| Global Economy
Unctad earns more clout but less cash By Ranjit Dev Raj
BANGKOK - The United Nations Conference on Trade and Development (Unctad) emerged from its tenth conference here on Saturday with a greatly enhanced role for itself in international finance and development, but ironically short of funds to implement its own ambitious agenda.
Unctad was also able to secure through the Bangkok Declaration agreement that the benefits of trade liberalization and globalization must be more widely distributed and market access for the products of least developed countries (LDCs) increased.
The declaration and plan of action adopted by Unctad's 190 member states comes at a time when the credibility of multilateral institutions like the World Trade Organization (WTO) and the International Monetary Fund (IMF) are under severe test amid doubts about the benefits of wide-open markets.
''A series of financial crises, including the recent Asian crisis, has highlighted the need to strengthen international cooperation efforts to improve the existing international financial system, with the view to preventing recurrence of crises, providing better mechanisms for crisis management and making it more conducive to trade and development,'' the plan of action said.
At a press conference soon after the adoption of the Bangkok Declaration and plan of action, Unctad secretary-general Rubens Ricupero said he trusted the Geneva-based organization's reputation to draw funds. The quality of Unctad's work has been such as to attract to it the support of the developing world, Ricupero said, but he also expressed hope that it could get more funds from the regular budget of the United Nations.
Ricupero said Unctad, which held its 10th session here from February 12-19, had been penalized with reductions to its budget of a kind no other UN body had been subjected to. Clearly, Unctad is now hoping that its added mandate and clout will bring with it the ability to harness more funds to do its work.

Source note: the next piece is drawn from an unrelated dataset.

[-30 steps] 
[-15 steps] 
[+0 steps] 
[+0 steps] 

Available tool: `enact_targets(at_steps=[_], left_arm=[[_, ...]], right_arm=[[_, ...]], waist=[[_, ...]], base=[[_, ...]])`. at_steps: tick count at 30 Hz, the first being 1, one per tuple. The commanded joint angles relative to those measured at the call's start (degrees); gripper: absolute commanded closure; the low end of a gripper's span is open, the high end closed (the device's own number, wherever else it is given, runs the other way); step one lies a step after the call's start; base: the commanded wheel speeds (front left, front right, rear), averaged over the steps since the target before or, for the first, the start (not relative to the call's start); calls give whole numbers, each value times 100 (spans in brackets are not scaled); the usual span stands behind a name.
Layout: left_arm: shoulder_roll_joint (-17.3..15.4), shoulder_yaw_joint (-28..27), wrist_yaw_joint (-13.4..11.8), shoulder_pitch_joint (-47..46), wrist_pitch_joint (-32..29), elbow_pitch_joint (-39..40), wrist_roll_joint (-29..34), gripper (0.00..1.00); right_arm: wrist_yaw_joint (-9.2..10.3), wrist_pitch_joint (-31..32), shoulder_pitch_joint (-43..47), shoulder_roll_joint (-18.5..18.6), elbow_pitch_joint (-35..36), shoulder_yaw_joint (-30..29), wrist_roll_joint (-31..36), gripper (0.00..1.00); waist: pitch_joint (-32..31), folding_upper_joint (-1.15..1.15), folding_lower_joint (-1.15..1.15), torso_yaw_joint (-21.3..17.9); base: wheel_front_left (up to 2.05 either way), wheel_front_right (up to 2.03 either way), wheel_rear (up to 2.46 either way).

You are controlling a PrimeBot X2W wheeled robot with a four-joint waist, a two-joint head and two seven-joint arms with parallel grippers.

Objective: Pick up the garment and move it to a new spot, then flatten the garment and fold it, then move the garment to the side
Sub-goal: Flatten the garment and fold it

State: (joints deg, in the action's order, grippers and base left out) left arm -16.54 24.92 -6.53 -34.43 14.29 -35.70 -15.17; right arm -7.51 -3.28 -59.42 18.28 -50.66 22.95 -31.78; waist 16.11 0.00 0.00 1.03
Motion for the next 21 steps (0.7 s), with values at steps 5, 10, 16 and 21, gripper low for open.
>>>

Thailand's deputy prime minister and conference president Supachai Panitchpakdi said requests would now be made to middle-income countries for additional funding. More than 300 projects are currently being implemented in more than 100 countries for an annual delivery of some $24 million, but the new plan of action could more than double this figure, an Unctad official said.
Asked if countries like the United States would now act to undermine Unctad's new role by limiting funds to it, Ricupero said he had faith that all countries would cooperate with the Bangkok verdict. The US has not been one of Unctad's avid supporters. In fact, it had at one time called for the abolition of the UN organization dubbed the closest in spirit to the developing countries, for whom it had secured significant trade terms in earlier decades.
Now Unctad has been boosted by a mandate from members to help look into the shape of a new economic system, after seeing the costs of overly hasty liberalization of markets on the developing world, not least the Asian crisis and trade marginalization of Africa.
Under the plan of action, Unctad would contribute to the strengthening and reform of international financial institutions ''including the enhancing of early warning and response capabilities for dealing with the emergence and spread of financial crises''. According to Supachai, such a surveillance system could be in the form of regional ''sister'' banks on the model of the Manila-based Asian Development Bank (ADB), with rules and regulations of similar or higher standards. The ADB has put up a regional surveillance mechanism in the wake of the 1997 Asian financial crisis.
The week-long conference has been able to secure significant headway in starting a process which Ricupero was hopeful would culminate in a zero-duty, quota-free trade regime for poor countries, which Unctad has long been advocating. The plan of action calls on Unctad to work toward ''maximizing market access benefits for the least developed countries, for example by granting duty free and quota-free treatment for essentially all products originating in the LDCs''.
This sentence had been subject of tough negotiations between LDCs and industrialized countries wary of agreeing to anything in the Unctad conference's documents that might limit their negotiating positions at actual trade negotiations in the future. LDCs had wanted the Unctad document to call for duty and quota-free access to ''all'' exports instead of just ''essentially all'' products, phraseology that would allow importing nations to keep out crucial exports like textiles and agricultural products.
But Ricupero said Unctad saw beyond a zero-duty, quota-free regime and would like, for instance, to have removed the ''rules-of-origin'' obstacle which was detrimental to countries like Cambodia.
According to Supachai, the greatest achievement of Unctad X was that it helped in confidence-building in the wake of the failure of the WTO meeting in Seattle in November. Non-government organizations generally welcomed the outcome of Unctad X and said the UN body has been greatly enhanced in prestige and has now found recognition for its valued annual, trade and development reports.
''Unctad has received a fresh mandate but should now act boldly in implementing it,'' said Martin Khor of the Malaysia-based Third World Network. Jayanti Durai of the UK-based Consumers International said that while the need to reform the multilateral trading system was acknowledged, more concrete proposals were needed or the poor would end up having received only lip service at Bangkok.
Khor said the developing countries should now collect funds to ensure that Unctad continued to do its work. ''It would be good investment,'' he said.